She would get upset with me if after work I would grab a 12 of beer when I had the next day off. I would only do that maybe twice a month. Yet when I had 2 beers she would say that I have been drinking everyday. It made no sense. She would grab Subway for lunch, spent 10 bucks on it yet when I went to taco bell she would get mad. Her response. Well I have the money for it. Whats this I you speak of. I thought that once we were married it all became our money. No such luck. 

I don't understand what happened. She would only shower maybe once a month. Never shaved but loves to wear tank tops, wouldn't even brush her teeth. Now I am not one to expect my wife to be all dressed up with pearls when I get home from work but damn. Then she would get upset when I would turn down sex. The once a month she would be interested in it. 

Yet any time I mention things to her she just goes "So what" and thinks I am being mean. Now she is even worse. I understand its hard for her to be away from home for so long. Shes never been gone this long. I have been there myself. I spent 8 years Army and did a tour in Iraq. Yet she has no problem spending 3 hours on Skype with her friends but only talks to me for maybe a half hour and most of it spent watching her putz around on facebook and play solitaire. 

She then became insane about money. I was working as a manager at jiff lube (Not the best but it was something) Now she has spent almost 2100 bucks over there. Not including bills. Shes only been gone since september. Its all fast food. Itunes, Starbucks. Souveniers for her famliy (She hasn't said a word to my family since she left) and chips,candy, and cookies. Yet I would spend 30 at jewel and get hell for not going to ALDI. I was also paying the Phone, car insurance. Basically all the bills. I don't mind that. Yet she has dropped 2k on crap. 

She gets 3 meals a day and free coffee all day long, When I talk to her about finances she can never see it from my point of view and admits that. Recently Jiffy Lube went a different direction, the managers were first to go. 4 of us including myself got the Axe. I have been out of work for 1 month. With paying the bills and getting food, taking care of the animals, her rats, my cat and a ferret. I have become low on money. I mentioned this thinking perhaps she would help to take care of the rest of the bills. Nope. She said not till I am broke. I don't want to be broke. 
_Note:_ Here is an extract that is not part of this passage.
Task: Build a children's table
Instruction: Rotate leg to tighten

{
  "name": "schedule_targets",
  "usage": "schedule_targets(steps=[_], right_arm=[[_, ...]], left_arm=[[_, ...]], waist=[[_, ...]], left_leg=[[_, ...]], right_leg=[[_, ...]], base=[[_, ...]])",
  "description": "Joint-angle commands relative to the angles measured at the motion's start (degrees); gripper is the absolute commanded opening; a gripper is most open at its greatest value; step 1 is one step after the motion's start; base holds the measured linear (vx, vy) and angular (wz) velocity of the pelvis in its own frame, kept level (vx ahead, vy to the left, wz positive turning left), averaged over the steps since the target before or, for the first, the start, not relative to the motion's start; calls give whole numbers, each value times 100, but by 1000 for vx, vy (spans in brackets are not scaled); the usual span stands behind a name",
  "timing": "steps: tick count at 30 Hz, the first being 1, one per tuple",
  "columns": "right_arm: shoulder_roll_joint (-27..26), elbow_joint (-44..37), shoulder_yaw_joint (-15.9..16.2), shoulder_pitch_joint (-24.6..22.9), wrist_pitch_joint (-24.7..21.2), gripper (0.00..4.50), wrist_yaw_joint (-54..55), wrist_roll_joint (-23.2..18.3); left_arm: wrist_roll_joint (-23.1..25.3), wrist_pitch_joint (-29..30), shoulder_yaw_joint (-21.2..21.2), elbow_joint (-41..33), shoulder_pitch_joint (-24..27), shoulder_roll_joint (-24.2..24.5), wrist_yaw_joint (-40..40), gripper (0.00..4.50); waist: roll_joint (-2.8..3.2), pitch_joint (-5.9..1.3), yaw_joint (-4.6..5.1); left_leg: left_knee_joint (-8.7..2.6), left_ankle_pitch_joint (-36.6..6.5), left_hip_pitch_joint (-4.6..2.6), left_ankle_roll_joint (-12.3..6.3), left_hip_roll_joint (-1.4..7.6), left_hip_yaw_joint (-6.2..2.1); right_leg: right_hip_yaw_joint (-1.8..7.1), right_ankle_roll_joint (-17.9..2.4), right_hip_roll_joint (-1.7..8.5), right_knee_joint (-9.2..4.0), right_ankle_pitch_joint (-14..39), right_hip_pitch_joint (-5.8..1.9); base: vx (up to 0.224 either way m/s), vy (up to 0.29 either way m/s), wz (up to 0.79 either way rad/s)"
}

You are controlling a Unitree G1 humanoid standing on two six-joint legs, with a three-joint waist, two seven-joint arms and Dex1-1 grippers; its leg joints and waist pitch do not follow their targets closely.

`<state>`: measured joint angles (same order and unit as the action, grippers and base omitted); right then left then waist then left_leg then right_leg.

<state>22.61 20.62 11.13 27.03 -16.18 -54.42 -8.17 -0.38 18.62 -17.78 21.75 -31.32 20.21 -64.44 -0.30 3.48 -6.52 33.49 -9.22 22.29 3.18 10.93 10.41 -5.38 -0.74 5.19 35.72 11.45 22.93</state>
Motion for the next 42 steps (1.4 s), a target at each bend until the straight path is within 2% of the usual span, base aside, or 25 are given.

She is coming home next week for a 2 week visit before going back to finish the remaining 7 months of her tour. She has flat out told me she has no interest in sex, she also only talks about her friends. All of her plans include other people. She hasn't mentioned 1 day to just us. Ugh. Its driving me nuts. I can't talk to her about these issues cause she just puts them on me. Has for a year now....GAH!!!!


----------



## Irish1985 (Jan 28, 2011)

Do not get me wrong, I love my wife very much. I apologize if it seems like I was complaining. I am just confused and concerned for her. She wasn't like this before we got married. I just want to make my marriage work.


----------



## Irish1985 (Jan 28, 2011)

Oh and to add a few things. I will have a job soon. A very good one 50-55k a year. I mentioned it and she shrugged. I am just at a loss.


----------



## Deejo (May 20, 2008)

Irish1985 said:


> Do not get me wrong, I love my wife very much.


Why exactly, do you love your wife very much? Aside from getting kudos for serving, she sounds like an incredibly crappy partner.

If this is your marriage at one year, and she isn't even around most of the time, you are in for a very long, very rough ride.

Open a separate checking account. Stop giving her access to spend money that you need.


----------



## Irish1985 (Jan 28, 2011)

She never used to be this way. She does have her good days. Just not often though. Even on the good days the affection is only there if I make the move. Which she says is the mans job LMAO. I love her case I know the woman she is deep down. I know shes still in there. I just don't know what to do to re-surface her.


----------



## Deejo (May 20, 2008)

Ever considered it could be the other way around?

The woman she is deep-down is what you've got now, and the woman you met was the temporary one?

There is plenty of information here to help you.

The simplest, biggest, and easiest piece of advice?

You cannot change her.

But you can change you. Take the right steps, make the appropriate adjustments to your own behavior, and as a consequence she will perceive and react to you differently.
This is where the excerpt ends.